> _TASK TO CARRY OUT_:
Would you reproduce each line below exactly, leaving every picture out?

[SUPPLIED DATA — start]

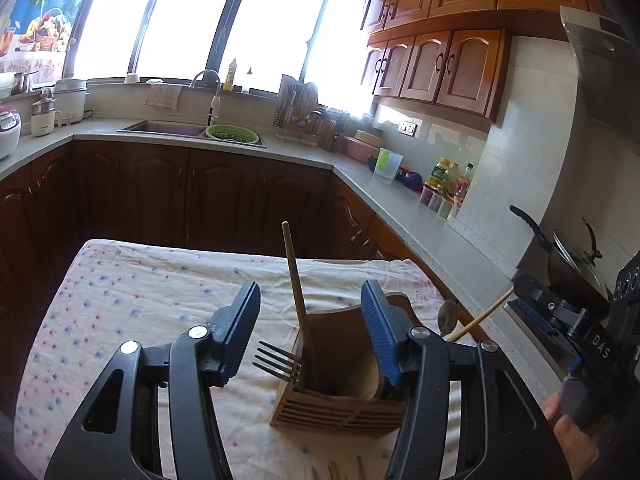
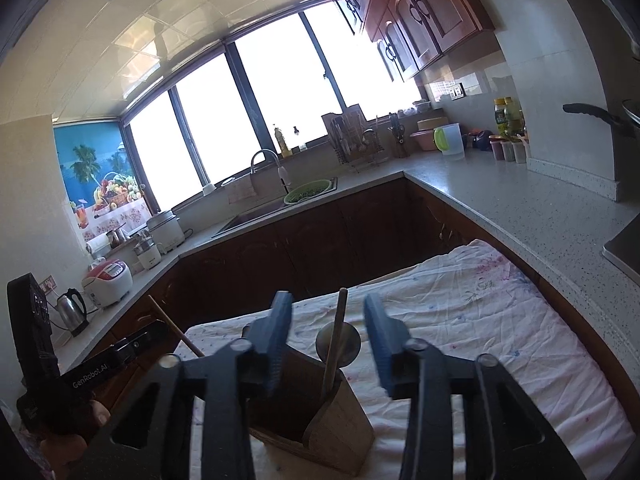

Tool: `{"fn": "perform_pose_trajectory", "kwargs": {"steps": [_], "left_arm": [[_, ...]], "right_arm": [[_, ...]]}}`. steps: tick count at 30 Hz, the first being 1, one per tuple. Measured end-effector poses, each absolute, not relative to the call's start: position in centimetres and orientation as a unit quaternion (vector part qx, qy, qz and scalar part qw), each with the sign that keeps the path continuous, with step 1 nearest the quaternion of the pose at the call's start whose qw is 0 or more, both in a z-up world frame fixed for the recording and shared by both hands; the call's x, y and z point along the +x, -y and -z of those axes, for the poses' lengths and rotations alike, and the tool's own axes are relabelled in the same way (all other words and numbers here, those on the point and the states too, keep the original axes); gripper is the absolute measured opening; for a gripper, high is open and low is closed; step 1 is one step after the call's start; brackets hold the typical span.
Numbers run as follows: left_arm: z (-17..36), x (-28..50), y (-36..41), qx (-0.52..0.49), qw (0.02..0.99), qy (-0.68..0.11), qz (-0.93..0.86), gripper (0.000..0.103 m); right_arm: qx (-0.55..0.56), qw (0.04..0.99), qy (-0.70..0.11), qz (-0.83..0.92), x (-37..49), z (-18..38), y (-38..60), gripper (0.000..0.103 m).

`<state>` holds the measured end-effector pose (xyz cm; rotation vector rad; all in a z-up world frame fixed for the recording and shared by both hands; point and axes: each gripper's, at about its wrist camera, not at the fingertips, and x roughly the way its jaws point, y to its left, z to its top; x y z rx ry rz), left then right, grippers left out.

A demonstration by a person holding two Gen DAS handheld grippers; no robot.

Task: Organize utensils
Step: 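Lift both chopsticks upright into the wooden holder and open both tools, then move both open tools back to the remaining chopsticks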

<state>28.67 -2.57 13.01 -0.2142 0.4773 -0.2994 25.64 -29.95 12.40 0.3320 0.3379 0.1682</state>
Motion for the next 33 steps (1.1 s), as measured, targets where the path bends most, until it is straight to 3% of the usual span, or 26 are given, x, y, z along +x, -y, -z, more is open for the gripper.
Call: {"fn": "perform_pose_trajectory", "kwargs": {"steps": [1, 3, 9, 33], "left_arm": [[-13.2, 28.1, 2.3, -0.107, 0.956, -0.232, 0.147, 0.066], [-13.5, 26.8, 1.7, -0.113, 0.957, -0.222, 0.146, 0.070], [-12.5, 22.6, 0.1, -0.121, 0.956, -0.228, 0.140, 0.072], [-6.3, 14.0, -1.1, -0.120, 0.939, -0.301, 0.112, 0.072]], "right_arm": [[0.171, 0.969, -0.158, -0.088, 25.1, -12.6, 30.1, 0.080], [0.174, 0.970, -0.142, -0.091, 24.0, -13.0, 30.2, 0.082], [0.183, 0.970, -0.128, -0.098, 20.4, -13.3, 30.6, 0.091], [0.180, 0.957, -0.214, -0.072, 11.3, -6.7, 30.6, 0.092]]}}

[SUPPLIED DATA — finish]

> _ANSWER BOX_:
Tool: `{"fn": "perform_pose_trajectory", "kwargs": {"steps": [_], "left_arm": [[_, ...]], "right_arm": [[_, ...]]}}`. steps: tick count at 30 Hz, the first being 1, one per tuple. Measured end-effector poses, each absolute, not relative to the call's start: position in centimetres and orientation as a unit quaternion (vector part qx, qy, qz and scalar part qw), each with the sign that keeps the path continuous, with step 1 nearest the quaternion of the pose at the call's start whose qw is 0 or more, both in a z-up world frame fixed for the recording and shared by both hands; the call's x, y and z point along the +x, -y and -z of those axes, for the poses' lengths and rotations alike, and the tool's own axes are relabelled in the same way (all other words and numbers here, those on the point and the states too, keep the original axes); gripper is the absolute measured opening; for a gripper, high is open and low is closed; step 1 is one step after the call's start; brackets hold the typical span.
Numbers run as follows: left_arm: z (-17..36), x (-28..50), y (-36..41), qx (-0.52..0.49), qw (0.02..0.99), qy (-0.68..0.11), qz (-0.93..0.86), gripper (0.000..0.103 m); right_arm: qx (-0.55..0.56), qw (0.04..0.99), qy (-0.70..0.11), qz (-0.83..0.92), x (-37..49), z (-18..38), y (-38..60), gripper (0.000..0.103 m).

`<state>` holds the measured end-effector pose (xyz cm; rotation vector rad; all in a z-up world frame fixed for the recording and shared by both hands; point and axes: each gripper's, at about its wrist camera, not at the fingertips, and x roughly the way its jaws point, y to its left, z to its top; x y z rx ry rz), left then right, grippers left out.

A demonstration by a person holding two Gen DAS handheld grippers; no robot.

Task: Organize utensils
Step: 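Lift both chopsticks upright into the wooden holder and open both tools, then move both open tools back to the remaining chopsticks
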
<state>28.67 -2.57 13.01 -0.2142 0.4773 -0.2994 25.64 -29.95 12.40 0.3320 0.3379 0.1682</state>
Motion for the next 33 steps (1.1 s), as measured, targets where the path bends most, until it is straight to 3% of the usual span, or 26 are given, x, y, z along +x, -y, -z, more is open for the gripper.
Call: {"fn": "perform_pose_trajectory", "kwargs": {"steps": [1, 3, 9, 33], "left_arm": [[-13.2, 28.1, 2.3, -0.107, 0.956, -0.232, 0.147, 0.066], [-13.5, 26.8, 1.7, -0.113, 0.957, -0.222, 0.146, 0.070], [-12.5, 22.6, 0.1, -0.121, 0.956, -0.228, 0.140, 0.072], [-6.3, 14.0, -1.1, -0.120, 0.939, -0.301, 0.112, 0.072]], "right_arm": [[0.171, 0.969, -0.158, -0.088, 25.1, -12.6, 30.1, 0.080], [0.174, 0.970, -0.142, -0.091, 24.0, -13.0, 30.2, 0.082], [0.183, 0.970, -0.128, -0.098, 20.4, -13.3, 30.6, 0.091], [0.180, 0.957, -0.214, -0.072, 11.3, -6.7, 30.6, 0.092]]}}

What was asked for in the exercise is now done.